The real work of a diet is largely in how you live your life. A lot of people live dangerously and it’s partly this perception of diet which leads to undereating.
Dietary Restriction Fat
Our bodies are literally designed to store fat for times of scarcity and outside of this source, we cannot obtain the fat we need to survive. While time spent in restricted diets as a child did not harm my health or shorten my life expectancy, dietary fat is an important nutritional component in my MS approach.
MS Diet Classical: Allow yourself a range of foods that taste delicious or your choice of two:
- a) your preferred comfort food or
- b) a calorie-restricted version of your usual diet.
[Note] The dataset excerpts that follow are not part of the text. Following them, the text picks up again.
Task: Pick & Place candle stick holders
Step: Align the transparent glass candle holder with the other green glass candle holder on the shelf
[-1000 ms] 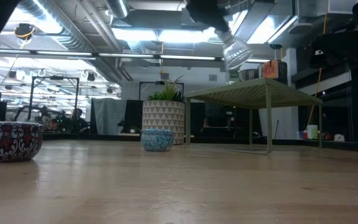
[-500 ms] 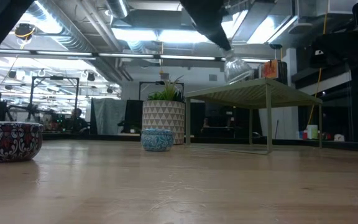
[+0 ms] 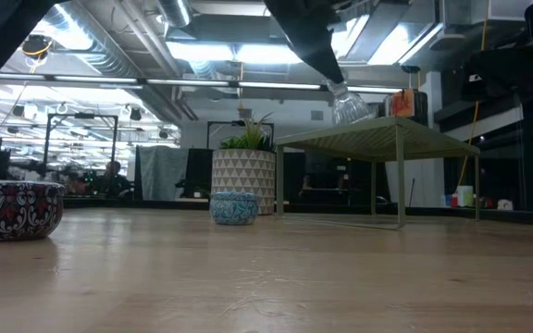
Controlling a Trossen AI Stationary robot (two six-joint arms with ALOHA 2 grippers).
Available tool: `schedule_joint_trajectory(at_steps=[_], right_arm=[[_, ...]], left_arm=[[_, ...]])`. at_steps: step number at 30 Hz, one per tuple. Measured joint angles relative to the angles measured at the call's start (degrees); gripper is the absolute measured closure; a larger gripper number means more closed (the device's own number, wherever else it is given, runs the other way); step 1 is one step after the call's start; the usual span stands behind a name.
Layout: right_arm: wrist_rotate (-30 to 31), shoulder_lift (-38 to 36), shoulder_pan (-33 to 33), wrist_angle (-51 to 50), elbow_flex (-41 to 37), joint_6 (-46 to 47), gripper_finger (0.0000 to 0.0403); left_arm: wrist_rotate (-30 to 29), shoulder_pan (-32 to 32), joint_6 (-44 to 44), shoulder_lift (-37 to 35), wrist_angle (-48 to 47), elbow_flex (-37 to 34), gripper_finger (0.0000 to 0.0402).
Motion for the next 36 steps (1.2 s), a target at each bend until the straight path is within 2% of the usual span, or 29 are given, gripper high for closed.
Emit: schedule_joint_trajectory(at_steps=[15,28,36], right_arm=[[0.0,-0.01,0.02,-0.02,-0.01,0.01,0.0359],[0.0,0.0,0.02,-0.02,-0.01,-0.01,0.0359],[0.0,0.0,0.02,-0.02,0.0,-0.01,0.0359]], left_arm=[[-2.5,0.05,-0.13,0.43,0.25,0.0,0.0328],[-3.56,-0.15,-0.63,0.44,4.27,0.0,0.0269],[-3.7,-3.48,-7.74,-6.15,-3.02,0.05,0.0272]])
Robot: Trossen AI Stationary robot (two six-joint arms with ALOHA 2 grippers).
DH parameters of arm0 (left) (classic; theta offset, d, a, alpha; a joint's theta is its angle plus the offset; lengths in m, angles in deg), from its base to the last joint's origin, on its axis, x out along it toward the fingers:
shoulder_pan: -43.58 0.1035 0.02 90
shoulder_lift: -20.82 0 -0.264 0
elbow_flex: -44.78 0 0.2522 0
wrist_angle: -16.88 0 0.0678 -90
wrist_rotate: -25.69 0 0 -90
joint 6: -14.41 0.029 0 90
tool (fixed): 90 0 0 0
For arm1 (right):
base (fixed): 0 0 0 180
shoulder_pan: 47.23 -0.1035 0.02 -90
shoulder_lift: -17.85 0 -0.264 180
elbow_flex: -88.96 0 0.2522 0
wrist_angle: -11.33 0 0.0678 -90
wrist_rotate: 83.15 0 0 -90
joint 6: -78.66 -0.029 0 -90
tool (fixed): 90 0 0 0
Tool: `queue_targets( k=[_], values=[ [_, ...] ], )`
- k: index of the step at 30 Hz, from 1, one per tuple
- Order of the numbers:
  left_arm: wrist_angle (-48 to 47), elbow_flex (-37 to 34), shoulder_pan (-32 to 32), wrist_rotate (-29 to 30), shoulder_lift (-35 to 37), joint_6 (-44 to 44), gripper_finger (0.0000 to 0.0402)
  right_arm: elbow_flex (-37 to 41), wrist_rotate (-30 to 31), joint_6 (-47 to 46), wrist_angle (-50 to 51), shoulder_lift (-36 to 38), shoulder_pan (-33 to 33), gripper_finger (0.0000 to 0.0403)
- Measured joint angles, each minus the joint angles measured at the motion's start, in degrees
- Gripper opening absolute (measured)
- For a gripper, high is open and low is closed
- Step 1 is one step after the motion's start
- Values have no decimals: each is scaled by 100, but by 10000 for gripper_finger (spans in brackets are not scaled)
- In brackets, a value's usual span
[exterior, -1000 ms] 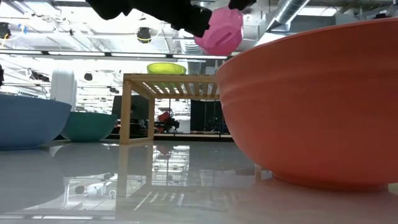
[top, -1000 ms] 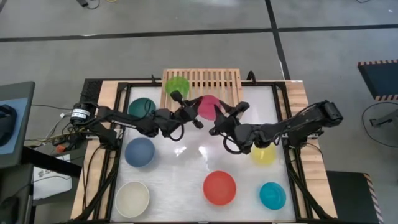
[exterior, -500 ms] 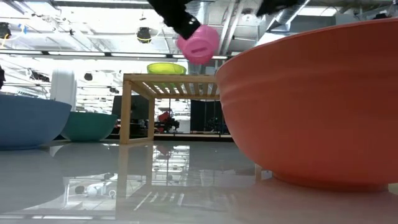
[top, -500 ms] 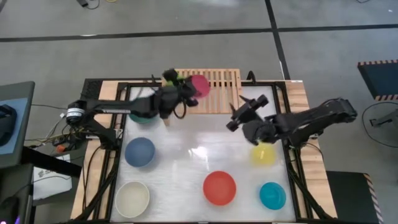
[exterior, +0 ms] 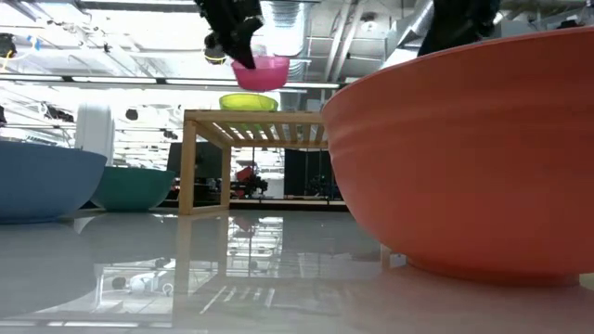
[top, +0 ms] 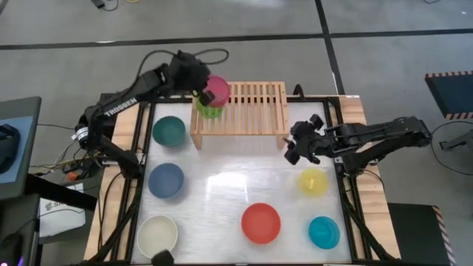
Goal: Place and stack bowls onto a shelf
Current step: Stack the red transparent bowl on top of the green transparent bowl, then stack the transparent yellow bowl on top of the transparent red bowl
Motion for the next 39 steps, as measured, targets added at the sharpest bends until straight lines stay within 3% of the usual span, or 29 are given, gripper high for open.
queue_targets(
  k=[3, 6, 10, 27, 34, 39],
  values=[
    [-239, 1, 438, -824, 0, -160, 0, 0, -899, 315, -29, -67, 176, 254],
    [-537, -4, 780, -1499, 0, -322, 0, 0, -2301, 833, 13, -131, 407, 254],
    [-868, -4, 959, -1873, -88, -459, 0, 0, -3296, 1306, 18, -245, 677, 254],
    [-1054, 42, 1139, -2561, -737, -864, 8, 4, -3302, 1588, 502, -234, 1245, 254],
    [-1308, 106, 1189, -2868, -710, -942, 78, 317, -3323, 1902, -373, -231, 1396, 254],
    [-1806, 667, 1191, -2306, -702, -938, 133, 790, -3453, 1476, -542, -232, 1520, 254]
  ],
)
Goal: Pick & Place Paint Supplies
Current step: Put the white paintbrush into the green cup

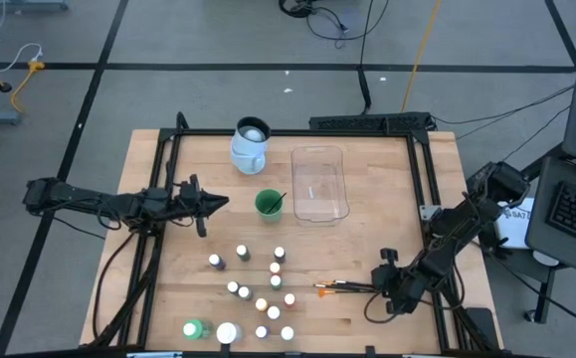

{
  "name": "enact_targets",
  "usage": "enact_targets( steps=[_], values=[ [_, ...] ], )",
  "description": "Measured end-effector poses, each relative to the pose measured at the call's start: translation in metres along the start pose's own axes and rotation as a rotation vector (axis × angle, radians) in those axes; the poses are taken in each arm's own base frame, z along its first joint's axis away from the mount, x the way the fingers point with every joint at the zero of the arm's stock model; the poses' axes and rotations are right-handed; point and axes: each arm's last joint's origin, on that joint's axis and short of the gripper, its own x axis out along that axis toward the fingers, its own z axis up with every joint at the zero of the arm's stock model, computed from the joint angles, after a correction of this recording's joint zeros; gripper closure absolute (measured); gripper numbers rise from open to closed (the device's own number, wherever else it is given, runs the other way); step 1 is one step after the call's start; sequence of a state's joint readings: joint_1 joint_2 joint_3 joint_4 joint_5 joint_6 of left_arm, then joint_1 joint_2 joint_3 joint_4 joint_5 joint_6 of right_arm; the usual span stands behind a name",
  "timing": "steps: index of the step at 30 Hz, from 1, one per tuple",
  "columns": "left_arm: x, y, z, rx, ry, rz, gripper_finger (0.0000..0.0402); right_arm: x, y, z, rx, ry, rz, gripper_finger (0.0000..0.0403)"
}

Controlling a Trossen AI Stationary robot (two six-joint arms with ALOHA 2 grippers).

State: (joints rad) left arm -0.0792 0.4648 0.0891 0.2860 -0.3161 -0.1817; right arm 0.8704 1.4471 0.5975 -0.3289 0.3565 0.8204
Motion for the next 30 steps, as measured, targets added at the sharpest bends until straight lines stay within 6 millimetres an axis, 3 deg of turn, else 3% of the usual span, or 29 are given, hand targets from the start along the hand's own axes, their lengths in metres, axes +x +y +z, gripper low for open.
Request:
enact_targets(
  steps=[13, 23, 30],
  values=[
    [0.0, 0.0, 0.0, 0.003, -0.001, 0.0, 0.0376, 0.005, -0.011, 0.008, -0.035, 0.018, -0.029, 0.0394],
    [0.0, 0.0, 0.0, 0.002, -0.001, 0.0, 0.0376, 0.005, -0.01, 0.011, -0.061, 0.002, -0.01, 0.0394],
    [0.0, 0.0, 0.0, 0.001, -0.003, 0.0, 0.0376, -0.01, -0.012, 0.017, -0.091, -0.031, 0.041, 0.0395]
  ],
)
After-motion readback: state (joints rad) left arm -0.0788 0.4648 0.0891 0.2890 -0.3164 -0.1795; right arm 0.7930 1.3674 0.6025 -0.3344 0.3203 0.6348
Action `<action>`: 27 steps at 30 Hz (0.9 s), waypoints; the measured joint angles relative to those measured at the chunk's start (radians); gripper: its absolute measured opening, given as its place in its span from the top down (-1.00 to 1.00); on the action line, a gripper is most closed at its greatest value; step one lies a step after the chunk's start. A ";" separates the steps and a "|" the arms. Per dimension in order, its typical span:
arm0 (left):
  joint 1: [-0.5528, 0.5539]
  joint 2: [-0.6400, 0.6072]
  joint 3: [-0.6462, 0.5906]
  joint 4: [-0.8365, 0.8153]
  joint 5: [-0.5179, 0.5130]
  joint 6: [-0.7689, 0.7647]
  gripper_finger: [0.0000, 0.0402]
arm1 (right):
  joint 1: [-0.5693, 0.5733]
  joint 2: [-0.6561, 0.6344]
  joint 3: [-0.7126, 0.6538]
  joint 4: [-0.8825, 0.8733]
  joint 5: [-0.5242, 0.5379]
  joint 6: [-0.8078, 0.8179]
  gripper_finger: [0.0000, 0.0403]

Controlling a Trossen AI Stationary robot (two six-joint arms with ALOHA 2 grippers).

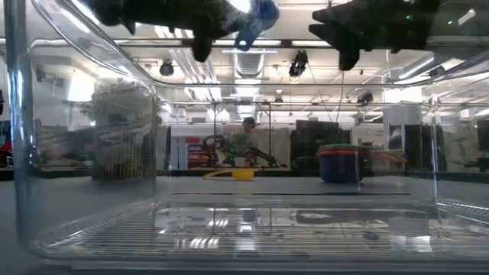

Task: Nest measuring cups in basket
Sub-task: Stack the blue measuring cup on the green measuring cup

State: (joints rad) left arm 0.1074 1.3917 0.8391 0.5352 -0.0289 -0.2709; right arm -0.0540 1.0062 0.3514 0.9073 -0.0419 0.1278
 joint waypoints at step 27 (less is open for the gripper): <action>0.049 0.092 0.000 0.234 0.096 0.005 1.00 | -0.198 0.473 0.236 0.341 -0.333 0.221 0.39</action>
State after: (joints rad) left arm 0.1562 1.4837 0.8391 0.7696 0.0666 -0.2661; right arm -0.2516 1.4794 0.5873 1.2480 -0.3748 0.3485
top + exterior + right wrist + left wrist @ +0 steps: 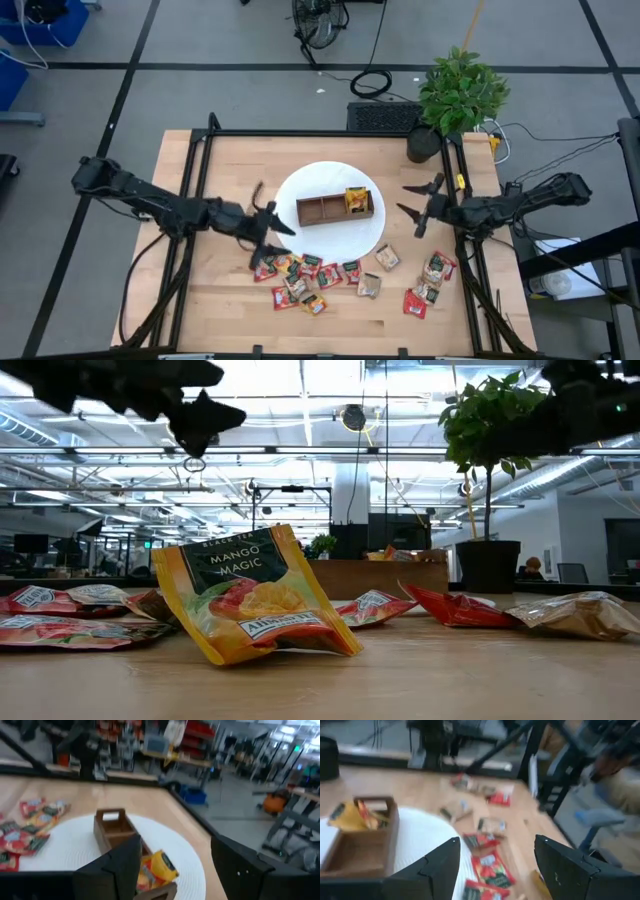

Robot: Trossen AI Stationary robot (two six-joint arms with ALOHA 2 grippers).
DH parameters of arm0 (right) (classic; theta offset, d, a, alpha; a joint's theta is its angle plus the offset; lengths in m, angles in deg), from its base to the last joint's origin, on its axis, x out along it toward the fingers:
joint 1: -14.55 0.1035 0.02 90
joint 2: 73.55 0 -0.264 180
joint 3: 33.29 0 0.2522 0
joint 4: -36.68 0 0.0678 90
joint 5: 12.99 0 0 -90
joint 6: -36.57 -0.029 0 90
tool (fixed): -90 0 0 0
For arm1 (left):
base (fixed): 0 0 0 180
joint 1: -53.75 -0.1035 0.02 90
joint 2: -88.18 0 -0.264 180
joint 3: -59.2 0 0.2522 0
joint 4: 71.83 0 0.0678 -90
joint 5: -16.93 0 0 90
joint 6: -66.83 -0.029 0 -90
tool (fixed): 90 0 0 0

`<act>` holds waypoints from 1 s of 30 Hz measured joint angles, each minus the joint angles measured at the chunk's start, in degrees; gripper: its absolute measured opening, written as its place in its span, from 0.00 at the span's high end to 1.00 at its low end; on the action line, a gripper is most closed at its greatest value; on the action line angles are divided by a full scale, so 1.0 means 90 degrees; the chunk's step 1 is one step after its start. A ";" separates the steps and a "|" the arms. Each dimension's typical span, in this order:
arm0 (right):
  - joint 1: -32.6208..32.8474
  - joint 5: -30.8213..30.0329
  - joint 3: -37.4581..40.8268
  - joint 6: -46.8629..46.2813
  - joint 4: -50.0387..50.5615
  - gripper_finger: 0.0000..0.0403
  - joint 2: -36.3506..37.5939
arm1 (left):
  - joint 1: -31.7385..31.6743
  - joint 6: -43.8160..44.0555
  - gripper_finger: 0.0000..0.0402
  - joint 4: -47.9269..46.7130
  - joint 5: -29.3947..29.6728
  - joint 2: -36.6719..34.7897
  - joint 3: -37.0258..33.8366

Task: Pick & Place Tea
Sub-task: Put the yellow tea bag into the right section of the wooden organizer

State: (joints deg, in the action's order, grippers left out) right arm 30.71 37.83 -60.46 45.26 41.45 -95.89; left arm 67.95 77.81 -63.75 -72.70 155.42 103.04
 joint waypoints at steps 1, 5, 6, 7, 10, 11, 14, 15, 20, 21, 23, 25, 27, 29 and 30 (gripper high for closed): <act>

MS Diet Modified: Reduce a food group(s) by 25% or more than you normally eat. Mix foods more frequently or even eliminate some of them completely. Monitor yourself consistently and implement the diet when it works.
When I decline a meal that was previously considered a full meal and the nutritionist asks if I will continue to have it given the reduced value, I always reply “No, without work and activity.
This states how important I feel the reduction in the food at least in part to help my condition. If replacing one calorie of a low carb versus high carb source, low in fat and moderate in carbs will affect the outcome in my daily life to the same extent as my consumed number of calories, then I do not want to compromise the quality of my diet among other factors.
Limiting how many carbohydrates or protein sources you consume is another key factor. Bananas are high in carbohydrates but they are low in protein. I’ve tried limiting the quantity and eliminating the types of protein sources (eggs, meat, seafood, milk) but the reduction in glucose is usually too much.
So, I can safely cut down on the consumption of carbohydrates like bananas, which forms a part of my MS Modified diet.
My diet mostly consists of complex carbs like white rice, white bread, pasta and grains. I easily switch from pasta to quinoa, rice to poached eggs and eggs to meat. Sweet carbs such as fruit and dessert fill my plate.
I don’t eat nuts, avocados or blueberries. Cereals are inevitably included. I avoid highly processed refined carbohydrates. Tortilla chips seemed like a good way to work on my processed food avoidance.
The limits to my substitutions and the overall diet are threefold.
Equally, I would advise anyone who has MS to avoid rigid diets. The principles on which MS Dieting is based were put before the discovery of where and how much MOST of our dietary protein is sourced. The human body is ingenious.